The sculpted parts of the altarpiece are now lost, so we don‘t know exactly how it looked – but a list attached to the contract gives us an idea of the sculptures, and the impression of a complex and elaborate structure. The main sculpture was of the Virgin Mary. She wore a necklace of gold, pearls and enamel, suggesting that she was very lifelike, and stood beneath a domed canopy. The angels playing musical instruments might have stood on either side of this statue. Leonardo’s painting was the main image and was placed below the sculpture. The list also mentions carved narrative scenes ’of Our Lady', perhaps scenes from Mary’s life. At the base of the altarpiece was another carving, possibly Christ as a baby in his crib.

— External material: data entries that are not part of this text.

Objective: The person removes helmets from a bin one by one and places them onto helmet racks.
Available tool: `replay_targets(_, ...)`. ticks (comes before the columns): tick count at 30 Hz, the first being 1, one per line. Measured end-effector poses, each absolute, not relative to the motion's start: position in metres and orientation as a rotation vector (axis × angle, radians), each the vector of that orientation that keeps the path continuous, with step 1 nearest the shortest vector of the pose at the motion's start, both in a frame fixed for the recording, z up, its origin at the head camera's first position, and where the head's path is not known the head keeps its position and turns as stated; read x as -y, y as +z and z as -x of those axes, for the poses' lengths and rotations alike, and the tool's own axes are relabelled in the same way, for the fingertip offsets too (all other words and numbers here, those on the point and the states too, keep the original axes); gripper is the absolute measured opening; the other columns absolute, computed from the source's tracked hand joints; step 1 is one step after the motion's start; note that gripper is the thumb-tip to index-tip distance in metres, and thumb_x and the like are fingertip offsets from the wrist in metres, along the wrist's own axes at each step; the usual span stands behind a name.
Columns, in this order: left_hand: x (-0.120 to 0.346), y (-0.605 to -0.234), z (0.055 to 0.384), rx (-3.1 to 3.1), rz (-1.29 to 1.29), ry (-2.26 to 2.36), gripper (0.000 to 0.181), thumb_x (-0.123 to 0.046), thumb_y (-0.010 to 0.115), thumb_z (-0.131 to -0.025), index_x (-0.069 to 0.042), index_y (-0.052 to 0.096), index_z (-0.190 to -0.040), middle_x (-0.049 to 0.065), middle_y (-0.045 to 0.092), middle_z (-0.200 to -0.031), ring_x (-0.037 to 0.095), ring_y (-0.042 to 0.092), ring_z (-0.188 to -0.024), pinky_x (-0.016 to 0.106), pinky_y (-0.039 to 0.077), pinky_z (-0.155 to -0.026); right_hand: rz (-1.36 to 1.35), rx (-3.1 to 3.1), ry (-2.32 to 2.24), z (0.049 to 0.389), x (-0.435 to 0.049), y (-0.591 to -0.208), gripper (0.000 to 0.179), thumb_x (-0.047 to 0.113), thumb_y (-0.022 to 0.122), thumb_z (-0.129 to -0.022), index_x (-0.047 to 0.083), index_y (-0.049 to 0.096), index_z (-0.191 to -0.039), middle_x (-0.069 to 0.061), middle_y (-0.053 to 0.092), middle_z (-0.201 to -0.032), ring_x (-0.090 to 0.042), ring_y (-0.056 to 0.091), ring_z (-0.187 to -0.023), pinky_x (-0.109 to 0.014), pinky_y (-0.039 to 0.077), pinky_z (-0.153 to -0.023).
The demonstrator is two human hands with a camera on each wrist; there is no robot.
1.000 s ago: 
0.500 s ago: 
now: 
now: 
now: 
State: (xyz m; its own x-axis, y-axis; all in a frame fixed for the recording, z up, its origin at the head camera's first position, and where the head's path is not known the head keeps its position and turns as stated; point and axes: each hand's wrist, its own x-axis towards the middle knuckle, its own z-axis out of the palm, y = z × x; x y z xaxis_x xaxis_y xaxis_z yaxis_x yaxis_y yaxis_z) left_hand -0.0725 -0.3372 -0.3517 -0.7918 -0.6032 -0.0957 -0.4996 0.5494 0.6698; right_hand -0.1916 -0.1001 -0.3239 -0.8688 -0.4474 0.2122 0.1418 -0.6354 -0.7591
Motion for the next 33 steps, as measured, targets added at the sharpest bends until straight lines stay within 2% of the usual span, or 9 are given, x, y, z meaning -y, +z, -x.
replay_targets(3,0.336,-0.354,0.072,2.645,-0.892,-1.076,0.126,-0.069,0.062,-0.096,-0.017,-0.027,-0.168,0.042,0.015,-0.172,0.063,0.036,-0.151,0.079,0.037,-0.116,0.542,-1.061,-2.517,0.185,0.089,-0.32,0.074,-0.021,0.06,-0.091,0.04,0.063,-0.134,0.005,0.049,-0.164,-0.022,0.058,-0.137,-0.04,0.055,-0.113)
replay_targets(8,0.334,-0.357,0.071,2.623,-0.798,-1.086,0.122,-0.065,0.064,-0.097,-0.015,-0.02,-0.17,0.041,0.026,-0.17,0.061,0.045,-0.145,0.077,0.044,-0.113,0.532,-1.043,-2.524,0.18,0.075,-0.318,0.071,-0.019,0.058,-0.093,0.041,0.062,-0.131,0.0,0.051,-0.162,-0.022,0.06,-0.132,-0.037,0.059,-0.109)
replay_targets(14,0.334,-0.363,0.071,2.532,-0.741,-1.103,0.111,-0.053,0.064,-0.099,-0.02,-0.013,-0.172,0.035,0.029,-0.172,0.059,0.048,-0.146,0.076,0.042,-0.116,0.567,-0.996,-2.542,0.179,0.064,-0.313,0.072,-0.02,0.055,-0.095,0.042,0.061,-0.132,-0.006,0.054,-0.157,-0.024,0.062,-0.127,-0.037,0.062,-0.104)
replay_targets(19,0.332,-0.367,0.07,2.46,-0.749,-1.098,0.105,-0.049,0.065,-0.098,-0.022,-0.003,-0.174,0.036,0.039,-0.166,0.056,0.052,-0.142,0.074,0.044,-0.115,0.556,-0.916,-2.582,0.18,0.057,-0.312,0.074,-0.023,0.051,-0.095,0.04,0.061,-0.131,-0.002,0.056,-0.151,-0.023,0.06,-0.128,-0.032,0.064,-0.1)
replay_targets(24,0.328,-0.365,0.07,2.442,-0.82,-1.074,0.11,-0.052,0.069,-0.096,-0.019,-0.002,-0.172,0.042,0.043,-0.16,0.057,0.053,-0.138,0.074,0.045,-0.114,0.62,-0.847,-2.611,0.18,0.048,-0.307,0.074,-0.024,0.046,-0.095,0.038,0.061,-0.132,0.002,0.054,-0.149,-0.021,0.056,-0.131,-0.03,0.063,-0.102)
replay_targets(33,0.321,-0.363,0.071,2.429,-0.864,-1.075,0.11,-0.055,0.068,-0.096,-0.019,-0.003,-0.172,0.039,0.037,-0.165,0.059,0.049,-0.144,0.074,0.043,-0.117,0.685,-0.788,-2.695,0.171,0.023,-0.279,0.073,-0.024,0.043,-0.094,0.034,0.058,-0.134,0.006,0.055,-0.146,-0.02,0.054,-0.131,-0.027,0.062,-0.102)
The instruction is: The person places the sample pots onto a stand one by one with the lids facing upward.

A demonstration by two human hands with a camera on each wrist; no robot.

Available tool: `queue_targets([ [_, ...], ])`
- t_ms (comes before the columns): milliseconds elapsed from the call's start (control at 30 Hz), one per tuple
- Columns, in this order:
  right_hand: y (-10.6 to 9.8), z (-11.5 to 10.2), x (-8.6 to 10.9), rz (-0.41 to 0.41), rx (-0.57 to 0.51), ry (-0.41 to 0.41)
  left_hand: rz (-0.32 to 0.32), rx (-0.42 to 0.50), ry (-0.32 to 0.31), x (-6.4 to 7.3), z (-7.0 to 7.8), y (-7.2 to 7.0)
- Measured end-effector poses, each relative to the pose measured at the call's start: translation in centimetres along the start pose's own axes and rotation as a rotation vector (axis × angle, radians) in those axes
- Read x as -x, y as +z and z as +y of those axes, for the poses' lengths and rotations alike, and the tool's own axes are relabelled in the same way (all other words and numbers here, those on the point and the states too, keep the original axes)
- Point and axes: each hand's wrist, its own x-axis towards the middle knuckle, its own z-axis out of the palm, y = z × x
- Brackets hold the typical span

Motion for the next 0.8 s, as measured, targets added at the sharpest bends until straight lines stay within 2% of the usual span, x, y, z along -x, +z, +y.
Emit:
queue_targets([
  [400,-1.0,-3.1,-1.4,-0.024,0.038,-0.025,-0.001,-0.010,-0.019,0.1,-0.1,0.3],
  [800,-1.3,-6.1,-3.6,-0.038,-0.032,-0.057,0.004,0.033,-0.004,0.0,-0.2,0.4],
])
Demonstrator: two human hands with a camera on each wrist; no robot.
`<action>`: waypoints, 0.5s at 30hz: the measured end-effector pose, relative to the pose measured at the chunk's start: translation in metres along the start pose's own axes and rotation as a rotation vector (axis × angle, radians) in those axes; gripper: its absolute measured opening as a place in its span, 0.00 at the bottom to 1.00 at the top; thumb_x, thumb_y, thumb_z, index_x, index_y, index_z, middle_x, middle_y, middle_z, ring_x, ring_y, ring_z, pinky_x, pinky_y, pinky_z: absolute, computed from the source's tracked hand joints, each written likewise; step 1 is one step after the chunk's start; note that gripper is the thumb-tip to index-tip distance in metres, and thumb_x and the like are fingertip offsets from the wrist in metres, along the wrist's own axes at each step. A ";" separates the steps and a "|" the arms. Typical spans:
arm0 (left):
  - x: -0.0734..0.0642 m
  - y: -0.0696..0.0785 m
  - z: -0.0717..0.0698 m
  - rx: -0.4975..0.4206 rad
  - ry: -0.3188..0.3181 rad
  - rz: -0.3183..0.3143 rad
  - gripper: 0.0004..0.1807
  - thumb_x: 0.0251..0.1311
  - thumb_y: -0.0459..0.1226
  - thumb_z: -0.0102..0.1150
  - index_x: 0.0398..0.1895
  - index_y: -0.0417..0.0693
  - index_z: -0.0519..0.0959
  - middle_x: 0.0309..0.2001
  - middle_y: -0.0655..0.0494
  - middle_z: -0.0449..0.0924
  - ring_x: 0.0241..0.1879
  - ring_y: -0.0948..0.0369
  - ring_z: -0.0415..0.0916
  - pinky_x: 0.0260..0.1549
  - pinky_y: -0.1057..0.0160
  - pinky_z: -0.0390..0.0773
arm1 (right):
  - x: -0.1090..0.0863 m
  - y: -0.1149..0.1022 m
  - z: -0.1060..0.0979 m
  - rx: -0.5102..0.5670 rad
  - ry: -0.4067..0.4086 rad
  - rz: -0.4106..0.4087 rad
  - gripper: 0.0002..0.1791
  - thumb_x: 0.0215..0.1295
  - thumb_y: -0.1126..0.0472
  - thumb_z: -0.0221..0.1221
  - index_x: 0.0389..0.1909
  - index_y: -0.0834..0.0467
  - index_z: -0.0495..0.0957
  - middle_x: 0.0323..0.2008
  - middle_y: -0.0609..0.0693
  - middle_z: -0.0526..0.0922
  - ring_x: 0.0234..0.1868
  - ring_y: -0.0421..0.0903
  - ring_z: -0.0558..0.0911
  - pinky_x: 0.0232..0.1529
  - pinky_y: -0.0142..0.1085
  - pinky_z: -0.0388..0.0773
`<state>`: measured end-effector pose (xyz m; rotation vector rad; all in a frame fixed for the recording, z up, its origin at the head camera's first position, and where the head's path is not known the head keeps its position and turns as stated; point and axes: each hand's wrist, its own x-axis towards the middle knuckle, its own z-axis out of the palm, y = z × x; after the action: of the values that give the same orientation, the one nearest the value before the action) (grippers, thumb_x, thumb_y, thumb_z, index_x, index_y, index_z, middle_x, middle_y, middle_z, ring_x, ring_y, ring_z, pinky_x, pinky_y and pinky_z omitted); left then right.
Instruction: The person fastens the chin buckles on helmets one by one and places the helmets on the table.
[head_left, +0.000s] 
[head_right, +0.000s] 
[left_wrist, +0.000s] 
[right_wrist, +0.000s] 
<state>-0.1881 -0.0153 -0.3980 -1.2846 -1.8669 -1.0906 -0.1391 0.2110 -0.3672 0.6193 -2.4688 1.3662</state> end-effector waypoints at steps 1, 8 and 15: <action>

Leonardo’s picture in the National Gallery was painted to replace an earlier version that he had made for the altarpiece (the first is now in the Louvre, Paris). The composition of the Paris version is almost identical – the only difference is the angel, who in the Paris version looks out at us and points towards Saint John the Baptist, interrupting the connection between the Virgin and Christ.
It is not clear why two versions were made. Surviving documents that date to the early 1490s tell us that Leonardo and Ambrogio de Predis were in dispute with the confraternity about payment for their pictures; they were asking for more money than originally agreed because the materials had turned out to be more expensive than estimated. There is no evidence to prove what happened next but it seems that Leonardo sold his picture elsewhere, having been unable to persuade the confraternity to pay him the extra required.
The style of our version suggests that it was begun in the early 1490s, shortly after the dispute began. When the French captured Milan in 1499, Leonardo left the city for Florence without finishing the picture. In 1506 the confraternity demanded Leonardo return to Milan to complete it within two years. He was finally paid in 1508. The confraternity’s chapel was destroyed in 1576, the altarpiece was broken up and parts were sold.